The stage is already set for a very hostile continuation of another Cold War, but with an important difference – This is not Soviet Russia. This is a much weaker, already compromised nation, with so many self-inflicted problems.
A lot of people are predicting the breakup of Russia as a result of the current meltdown. It’s quite possible, but let’s not get too simplistic. This could be an extremely messy scenario at best.
Internally, Russia has many possible stress fracture scenarios. There are far too many variables for a simple outcome. The internal situation, in fact, could be much worse than the external disasters.

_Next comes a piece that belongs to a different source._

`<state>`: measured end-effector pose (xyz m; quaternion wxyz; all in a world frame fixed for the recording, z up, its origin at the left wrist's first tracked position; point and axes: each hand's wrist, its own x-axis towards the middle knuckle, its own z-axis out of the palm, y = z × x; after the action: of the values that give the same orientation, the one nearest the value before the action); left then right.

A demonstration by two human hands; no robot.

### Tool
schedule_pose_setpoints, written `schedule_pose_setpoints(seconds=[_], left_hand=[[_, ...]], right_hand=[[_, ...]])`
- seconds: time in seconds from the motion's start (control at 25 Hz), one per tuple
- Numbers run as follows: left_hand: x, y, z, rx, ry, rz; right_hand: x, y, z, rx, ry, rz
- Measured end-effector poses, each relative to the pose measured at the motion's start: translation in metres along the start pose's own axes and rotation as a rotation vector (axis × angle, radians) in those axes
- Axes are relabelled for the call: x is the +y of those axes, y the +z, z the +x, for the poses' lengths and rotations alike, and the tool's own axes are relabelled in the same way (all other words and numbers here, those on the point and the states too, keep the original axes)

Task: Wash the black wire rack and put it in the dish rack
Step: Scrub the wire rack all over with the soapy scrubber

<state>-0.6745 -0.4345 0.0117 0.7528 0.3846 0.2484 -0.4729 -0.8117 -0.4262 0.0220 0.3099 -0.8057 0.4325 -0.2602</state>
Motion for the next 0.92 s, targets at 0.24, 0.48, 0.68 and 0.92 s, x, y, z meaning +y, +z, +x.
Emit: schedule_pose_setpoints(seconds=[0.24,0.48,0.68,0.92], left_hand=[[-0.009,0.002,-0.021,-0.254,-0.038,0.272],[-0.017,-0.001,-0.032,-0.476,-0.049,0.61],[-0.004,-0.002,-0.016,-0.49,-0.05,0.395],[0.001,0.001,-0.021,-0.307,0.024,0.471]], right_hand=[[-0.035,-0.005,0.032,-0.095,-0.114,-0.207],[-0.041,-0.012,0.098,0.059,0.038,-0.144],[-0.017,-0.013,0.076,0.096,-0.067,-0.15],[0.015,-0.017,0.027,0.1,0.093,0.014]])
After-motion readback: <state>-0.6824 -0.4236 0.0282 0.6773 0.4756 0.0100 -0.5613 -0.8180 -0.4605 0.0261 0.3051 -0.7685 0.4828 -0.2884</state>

The Russian Federation is divided into a mix of 22 republics, (usually regional or demographic) oblasts, and other administrative areas. Some of these republics and other areas are economically extremely strong, with many resources.
That situation could get very nasty for a broke, isolated, Russia, very quickly. Being tied to a potentially sinking economy and centralized rule from Moscow may not appeal to the republics, or anyone else. Even the Russian heartland has its issues.
Separatist groups in Russia have just been watching a tutorial on how to defeat the Russian military for four months. Previous “conquests” like Chechnya and Georgia could swing against Moscow with a simple change of government. (Can the Russian militarily support Kadyrov, Lukashenko, etc.? Probably not, anymore.)
A lot of the troops fighting in Ukraine aren’t “European Russian”. They’re ethnic groups, and they’ve been taking the brunt of casualties. They definitely don’t like that. Even in Siberia, they’re complaining loudly about their kids being used as cannon fodder, with good reason.
Add to this long list of grievances perhaps decades of possibly long-term economic woes and repression, and the recipe for separatists is ready to cook. Russia can’t fight its own people with nukes. If it does, things will get even worse. Moscow could find its own missiles pointed at itself.
There’s even a karmic element in this mix. Modern Russia’s history is basically an expansion of Muscovy, the home of the Czars. That’s its traditional structure. If that structure can’t take the enormous strains now on it, a crackup is the only option.
- Ukraine won’t negotiate. The world won’t negotiate.
- There’s nothing to negotiate.
- The 2014 borders, including Crimea, are the requirements for peace.
- Russia can’t win. It can barely even lose without instant feedback into Russia itself.
Russia has managed a unique geopolitical maneuver – Fighting a totally unconscionable unnecessary war with no hope of victory, simultaneously inflicting itself with a very uncertain internal and external future. The “legacy” of this war will be to reshape Russia in whatever form that takes. This is a future over which nobody, least of all any Russian government, can have any control.
For the world, this is no trivial outcome:
- Where do the nukes go? Who has what?
- Who controls Russian energy?
- What will the future maybe-not-Russian military look like?
The almost bloodless breakup of the Soviet Union was a minor miracle. Typically, a civil war would have resulted. It may be too much to hope for a breakup of the Russian Federation to go so smoothly. Get out the mops and buckets, just in case, because this could turn very ugly.
The opinions expressed in this Op-Ed are those of the author. They do not purport to reflect the opinions or views of the Digital Journal or its members.